§ AIM OF THE EXERCISE
Copy every line of the data in which the word "stayed" occurs.

Extracted records
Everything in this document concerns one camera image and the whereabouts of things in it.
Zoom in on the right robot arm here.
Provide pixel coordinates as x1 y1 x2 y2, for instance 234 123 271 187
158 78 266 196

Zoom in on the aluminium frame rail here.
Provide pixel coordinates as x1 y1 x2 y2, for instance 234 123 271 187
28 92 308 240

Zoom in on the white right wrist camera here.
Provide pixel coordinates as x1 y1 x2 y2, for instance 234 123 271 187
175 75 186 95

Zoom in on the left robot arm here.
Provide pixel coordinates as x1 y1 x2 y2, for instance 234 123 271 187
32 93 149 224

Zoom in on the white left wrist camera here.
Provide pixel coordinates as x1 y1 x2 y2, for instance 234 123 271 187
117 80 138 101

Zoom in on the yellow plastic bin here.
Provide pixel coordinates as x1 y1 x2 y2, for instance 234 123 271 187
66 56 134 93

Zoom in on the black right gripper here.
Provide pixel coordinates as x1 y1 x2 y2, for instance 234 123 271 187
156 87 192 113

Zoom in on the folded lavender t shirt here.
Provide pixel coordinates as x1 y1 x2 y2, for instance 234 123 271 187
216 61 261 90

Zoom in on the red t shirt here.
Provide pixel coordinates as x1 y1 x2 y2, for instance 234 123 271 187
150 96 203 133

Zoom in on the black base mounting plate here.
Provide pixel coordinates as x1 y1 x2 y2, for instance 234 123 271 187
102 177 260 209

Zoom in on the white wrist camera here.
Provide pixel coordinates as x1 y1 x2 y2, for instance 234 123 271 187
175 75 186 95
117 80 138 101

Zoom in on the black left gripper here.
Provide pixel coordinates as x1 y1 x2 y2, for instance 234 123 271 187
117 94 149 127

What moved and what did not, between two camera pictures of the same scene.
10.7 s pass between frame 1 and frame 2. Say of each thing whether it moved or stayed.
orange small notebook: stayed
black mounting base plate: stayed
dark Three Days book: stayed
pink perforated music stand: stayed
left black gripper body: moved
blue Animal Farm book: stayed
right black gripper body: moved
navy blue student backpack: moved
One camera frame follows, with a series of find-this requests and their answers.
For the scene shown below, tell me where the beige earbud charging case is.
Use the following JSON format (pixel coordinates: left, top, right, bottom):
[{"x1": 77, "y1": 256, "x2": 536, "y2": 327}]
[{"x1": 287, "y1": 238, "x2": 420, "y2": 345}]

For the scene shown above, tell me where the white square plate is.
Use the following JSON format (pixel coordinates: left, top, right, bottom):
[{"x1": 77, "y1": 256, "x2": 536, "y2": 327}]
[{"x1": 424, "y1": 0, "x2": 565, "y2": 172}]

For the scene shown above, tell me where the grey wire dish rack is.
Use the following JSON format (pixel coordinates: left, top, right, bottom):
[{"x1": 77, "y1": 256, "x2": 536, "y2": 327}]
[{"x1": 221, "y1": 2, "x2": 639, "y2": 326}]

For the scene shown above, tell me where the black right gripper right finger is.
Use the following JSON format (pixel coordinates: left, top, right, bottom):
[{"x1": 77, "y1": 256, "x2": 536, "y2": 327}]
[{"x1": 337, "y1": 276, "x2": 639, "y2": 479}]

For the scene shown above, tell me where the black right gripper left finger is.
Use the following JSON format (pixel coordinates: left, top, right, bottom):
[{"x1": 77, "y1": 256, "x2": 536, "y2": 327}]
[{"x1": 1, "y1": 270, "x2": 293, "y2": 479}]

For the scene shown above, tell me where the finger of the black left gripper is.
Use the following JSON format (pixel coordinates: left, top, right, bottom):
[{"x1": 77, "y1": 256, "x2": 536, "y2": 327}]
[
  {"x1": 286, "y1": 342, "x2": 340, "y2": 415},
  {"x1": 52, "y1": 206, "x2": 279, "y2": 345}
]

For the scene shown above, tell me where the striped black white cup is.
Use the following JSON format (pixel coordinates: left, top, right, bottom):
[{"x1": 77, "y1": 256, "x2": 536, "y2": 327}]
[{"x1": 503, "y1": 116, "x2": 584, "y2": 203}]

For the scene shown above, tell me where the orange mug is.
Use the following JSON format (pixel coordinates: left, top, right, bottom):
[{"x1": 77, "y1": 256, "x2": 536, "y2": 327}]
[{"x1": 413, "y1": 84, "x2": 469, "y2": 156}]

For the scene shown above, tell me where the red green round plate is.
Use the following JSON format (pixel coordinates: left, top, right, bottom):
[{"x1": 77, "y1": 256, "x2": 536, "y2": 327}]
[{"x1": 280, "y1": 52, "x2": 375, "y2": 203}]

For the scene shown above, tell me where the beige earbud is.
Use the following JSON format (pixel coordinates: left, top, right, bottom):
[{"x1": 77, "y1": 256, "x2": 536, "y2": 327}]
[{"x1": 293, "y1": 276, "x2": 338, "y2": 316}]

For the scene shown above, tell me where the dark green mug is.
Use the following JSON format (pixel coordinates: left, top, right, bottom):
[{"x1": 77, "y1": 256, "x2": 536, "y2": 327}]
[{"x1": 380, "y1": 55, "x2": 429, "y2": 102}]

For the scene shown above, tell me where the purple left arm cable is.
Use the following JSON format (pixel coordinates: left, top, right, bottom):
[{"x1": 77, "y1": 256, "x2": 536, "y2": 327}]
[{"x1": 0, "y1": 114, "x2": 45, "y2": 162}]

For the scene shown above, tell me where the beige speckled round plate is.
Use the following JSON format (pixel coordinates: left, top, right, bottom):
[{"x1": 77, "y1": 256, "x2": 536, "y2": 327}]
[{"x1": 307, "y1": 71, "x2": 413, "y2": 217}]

§ EXPECTED OUTPUT
10.7 s pass between frame 1 and frame 2. Say of each thing whether it moved or stayed.
orange small notebook: stayed
black mounting base plate: stayed
dark Three Days book: stayed
pink perforated music stand: stayed
blue Animal Farm book: stayed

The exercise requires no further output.